# Your Nat Gas Bill



## Todd (Jul 18, 2013)

I know there's lots of variables in this but I just wanted to get a basic idea of what to expect if I install my Jotul Allagash in my 700-1000 sq ft finished basement. I plan on keeping the temps around 60-65 and turn it up as needed when we are down there. I think I pay around $1 per therm NG when you figure in all the Xcel Energy charges. Anyone out there have a small gas stove in a similar sized space that can tell me what they're gas bills are running? Thanks


----------



## pen (Jul 20, 2013)

I'd say the easiest thing to figure might be what it would cost to run the thing on low for 24 hours?

Not sure if this works as I'm trying it or not but if this unit were run on low steadily it looks like the stove runs at 14000 btu/hr on low (if I'm reading things right).  If 14,000 btu is equal to 0.14 therm, then that would be 3.36 therm for 24 hours of steady run.


----------



## Todd (Jul 20, 2013)

Thanks Pen, that's one way of looking at it. I'm looking at setting the thermostat at 60 then turning it up as needed during the day which should only be about 4 hours per day if that. I was thinking more in the line of 1-2 therms per day but I'll have to wait and see.

I'm surprised I couldn't find many threads here with guys bragging about their low gas bills like you see over in the wood stove forum.


----------



## pen (Jul 20, 2013)

Do you know the ambient temperature of this area without heat during the winter?

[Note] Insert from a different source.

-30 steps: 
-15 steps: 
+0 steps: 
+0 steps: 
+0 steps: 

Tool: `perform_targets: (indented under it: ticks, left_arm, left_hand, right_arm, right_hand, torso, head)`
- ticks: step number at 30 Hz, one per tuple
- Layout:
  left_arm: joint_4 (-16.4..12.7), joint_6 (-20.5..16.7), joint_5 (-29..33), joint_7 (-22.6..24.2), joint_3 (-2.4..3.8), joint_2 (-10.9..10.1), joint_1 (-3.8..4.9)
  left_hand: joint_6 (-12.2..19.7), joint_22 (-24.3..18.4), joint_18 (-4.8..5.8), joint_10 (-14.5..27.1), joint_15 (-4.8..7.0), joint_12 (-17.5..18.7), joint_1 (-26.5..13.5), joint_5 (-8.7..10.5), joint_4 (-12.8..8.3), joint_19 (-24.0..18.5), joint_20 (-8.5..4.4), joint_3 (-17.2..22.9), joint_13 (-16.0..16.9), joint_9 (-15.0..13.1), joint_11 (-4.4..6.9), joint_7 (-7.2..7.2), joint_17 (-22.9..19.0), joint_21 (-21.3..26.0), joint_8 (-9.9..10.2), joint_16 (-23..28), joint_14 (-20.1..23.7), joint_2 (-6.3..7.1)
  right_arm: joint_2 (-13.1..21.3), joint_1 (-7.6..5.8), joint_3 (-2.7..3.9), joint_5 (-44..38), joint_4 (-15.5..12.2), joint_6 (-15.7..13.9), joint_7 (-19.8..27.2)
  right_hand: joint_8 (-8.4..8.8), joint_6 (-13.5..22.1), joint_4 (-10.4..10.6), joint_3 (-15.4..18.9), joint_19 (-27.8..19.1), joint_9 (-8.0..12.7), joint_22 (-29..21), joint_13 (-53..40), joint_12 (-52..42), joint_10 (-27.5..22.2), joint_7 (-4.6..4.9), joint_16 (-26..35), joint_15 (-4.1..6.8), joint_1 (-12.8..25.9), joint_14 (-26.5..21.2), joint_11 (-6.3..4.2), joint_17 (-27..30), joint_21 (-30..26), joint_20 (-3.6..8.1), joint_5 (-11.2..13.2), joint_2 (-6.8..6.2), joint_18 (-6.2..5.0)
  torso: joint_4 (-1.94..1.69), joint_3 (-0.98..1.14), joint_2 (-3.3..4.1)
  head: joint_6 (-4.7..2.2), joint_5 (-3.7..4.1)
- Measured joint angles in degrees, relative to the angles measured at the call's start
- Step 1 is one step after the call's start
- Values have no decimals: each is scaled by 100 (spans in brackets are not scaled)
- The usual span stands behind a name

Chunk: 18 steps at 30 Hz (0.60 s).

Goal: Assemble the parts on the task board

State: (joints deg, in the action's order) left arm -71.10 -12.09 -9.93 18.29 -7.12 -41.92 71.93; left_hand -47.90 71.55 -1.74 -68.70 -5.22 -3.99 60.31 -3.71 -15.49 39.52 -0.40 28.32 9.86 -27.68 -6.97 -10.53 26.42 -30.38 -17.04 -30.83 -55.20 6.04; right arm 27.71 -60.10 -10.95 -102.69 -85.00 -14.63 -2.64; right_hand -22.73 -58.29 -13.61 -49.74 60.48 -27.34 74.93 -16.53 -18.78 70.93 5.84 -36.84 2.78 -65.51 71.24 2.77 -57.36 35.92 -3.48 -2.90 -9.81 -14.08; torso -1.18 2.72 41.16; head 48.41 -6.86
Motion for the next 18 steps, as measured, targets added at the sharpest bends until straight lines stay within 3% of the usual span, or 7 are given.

I'm wondering if you can find a calc somewhere for you to put in info about the insulation, ambient temp, etc, and figure out how many BTU's you'll need to raise the temp to what you want on average and work from that?


----------



## Todd (Jul 21, 2013)

Not sure about ambient temp since I've always had a wood stove burning down there.


----------



## BrotherBart (Jul 21, 2013)

About all you can do is figure cost per hour on high and low. Freestanding gas stoves hover around 80-85 efficiency so figure the inputs at high and low multiplied by the efficiency factor and you will have your min and max gas bill exposure.


----------



## Todd (Jul 22, 2013)

After all my figuring I think my bill should come in around $30-60 per month so I don't think that's bad at all. I guess I could always go back to wood if it doesn't work out.


----------



## stovelark (Jul 31, 2013)

Hi Todd, its hard to guesitimate  with a gas stove, here's why.  You plan on using it sparingly, but find you like it when you're down there with it, so assume higher usages.  1.00/therm??  That is nice is correct, here in CT its much more, like 2.00 but still the best bargain (NG) of the fuels.  I'd run the stove med (20,000 btu) and assume 8-10 hrs a day usage, 2.5 therms. That's still only 2.50 a day, pretty reasonable to me.  Good luck and let us know how it works out. Great heater you have there.


----------



## Todd (Aug 1, 2013)

Yeah, thanks guys, it's hard to figure, so I guess I'll just see how it goes. Most of it depends on the wife since she gets up early and goes downstairs to get ready for work and she is the one that complains when it dips below 70.  I could keep it 50 down there if it were up to me.


----------



## pen (Aug 1, 2013)

Todd said:


> Yeah, thanks guys, it's hard to figure, so I guess I'll just see how it goes. Most of it depends on the wife since she gets up early and goes downstairs to get ready for work and she is the one that complains when it dips below 70.  I could keep it 50 down there if it were up to me.


 
I'm sure she's worth the extra expense!

Keep us posted as I'm looking forward to hearing your impressions. 

pen


----------



## Seasoned Oak (Aug 5, 2013)

They usually sock you $15-20 a month just to have the meter hangin there. Our bill for an empty house is $30-33 a month. $16 for the meter charge and the rest for a water heater turned down to vacation mode. Im glad i dont have to pay a stove charge for my wood stove sitting idle all summer.


----------



## Todd (Aug 6, 2013)

Seasoned Oak said:


> They usually sock you $15-20 a month just to have the meter hangin there. Our bill for an empty house is $30-33 a month. $16 for the meter charge and the rest for a water heater turned down to vacation mode. Im glad i dont have to pay a stove charge for my wood stove sitting idle all summer.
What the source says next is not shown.